Neersen. Wolfgang Boochs (66) hat vor zwei Jahren einen "Schatz" entdeckt: Einen alten brauen Koffer, gefüllt mit 106 Briefen. Geschrieben hatte sie sein Onkel Konrad Vander, jüngerer Bruder seiner Mutter Gerda, als Soldat in Russland. Jetzt gibt es die Briefe als Buch - seine Nichte Ingrid Boochs las am Wochenende im kleinen Sitzungssaal von Schloss Neersen daraus vor. Stadtarchivar Udo Holzenthal lobte das Werk: "Das Buch macht den Schrecken des Krieges anhand dieses Einzelschicksals fassbar."
Um es vorweg zu nehmen: Es gibt kein Happy End, irgendwann kommt kein Brief mehr bei der Metzgerei Vander an der Hauptstraße 62 in Neersen an. Das Schicksal des damals erst 20-jährigen Metzgergesellen bleibt bis heute offen. Vor diesem Hintergrund wirken seine Briefe umso bedrückender, etwa, wenn er Sätze wie diesen schreibt: "Glück muss der Mensch haben, um durch’s Leben zu kommen."

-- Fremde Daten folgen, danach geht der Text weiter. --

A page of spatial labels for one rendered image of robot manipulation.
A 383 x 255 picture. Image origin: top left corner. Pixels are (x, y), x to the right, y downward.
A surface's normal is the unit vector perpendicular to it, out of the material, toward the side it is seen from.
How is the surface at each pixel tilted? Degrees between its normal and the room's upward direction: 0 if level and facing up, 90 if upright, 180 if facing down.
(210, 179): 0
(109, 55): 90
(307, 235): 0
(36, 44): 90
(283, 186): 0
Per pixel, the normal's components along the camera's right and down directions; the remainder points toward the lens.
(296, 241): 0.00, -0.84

Ingrid Boochs las immer wieder einen Satz: "Sonst geht es mir gut, was ich auch von Euch hoffe." Dem jungen Mann, der den elterlichen Betrieb übernehmen sollte, ist jegliche Euphorie in Bezug auf den Krieg fremd. Er schreibt in kurzen Sätzen, fast schon banal klingt Vieles - schwer zu sagen, ob er seine Eltern und Schwester Gerda nur beruhigen wollte.

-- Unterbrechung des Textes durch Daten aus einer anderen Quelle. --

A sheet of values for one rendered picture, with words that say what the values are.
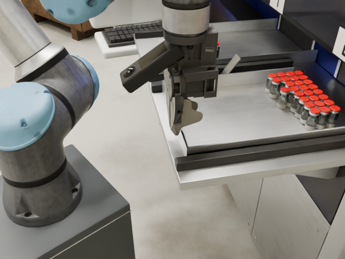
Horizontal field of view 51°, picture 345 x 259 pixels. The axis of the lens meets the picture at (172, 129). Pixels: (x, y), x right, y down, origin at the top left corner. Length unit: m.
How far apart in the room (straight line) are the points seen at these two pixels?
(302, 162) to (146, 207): 1.16
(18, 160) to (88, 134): 1.62
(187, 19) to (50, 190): 0.38
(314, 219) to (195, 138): 0.47
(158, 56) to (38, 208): 0.35
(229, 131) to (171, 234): 0.98
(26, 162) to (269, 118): 0.50
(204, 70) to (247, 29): 0.67
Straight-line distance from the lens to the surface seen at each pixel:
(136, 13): 1.52
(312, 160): 0.73
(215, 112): 0.81
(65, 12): 0.45
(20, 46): 0.72
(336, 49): 0.88
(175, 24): 0.56
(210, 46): 0.61
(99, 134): 2.23
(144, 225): 1.70
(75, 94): 0.71
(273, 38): 1.22
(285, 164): 0.70
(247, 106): 0.84
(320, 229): 1.06
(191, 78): 0.60
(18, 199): 0.71
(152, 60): 0.59
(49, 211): 0.71
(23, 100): 0.64
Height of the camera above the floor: 1.33
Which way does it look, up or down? 37 degrees down
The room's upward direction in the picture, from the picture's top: straight up

Der junge Soldat, fast noch ein Kind, schreibt hoch erfreut, wie er in Estland von einer Frau beinahe wie ein Sohn behandelt und wie früher bei Muttern sich mal so richtig den Bauch vollschlagen darf. Die Rede ist von Tanzvergnügen und einem Kinobesuch. Aber je länger sich der Krieg hinzieht, umso dramatischer wird es, auch wenn Konrad Vander, Jahrgang 1924, sich weiterhin unaufgeregt gibt. "Ja, ich bin verwundet worden, ein kleiner Riss am Kopf nur", müssen die besorgten Eltern lesen. Auch dass er hungern muss, was er aber sofort relativiert: "Mir geht es trotzdem noch gut."
Der Sohn von Johann und Maria Vander berichtet auch von Kameraden, die zu Krüppeln wurden. 1944 gratuliert er seiner älteren Schwester Gerda zur Geburt von Stammhalter Wolfgang.
Sein letzter Brief datiert vom 14. Januar 1945. Konrad Vander liegt in Königsberg, das von der Roten Armee umzingelt ist. Trotzdem ist der Junge optimistisch: "Hoffentlich geht der Krieg dieses Jahr aus und ich kann euch in der Metzgerei helfen." Nur einer von beiden Wünschen sollte in Erfüllung gehen.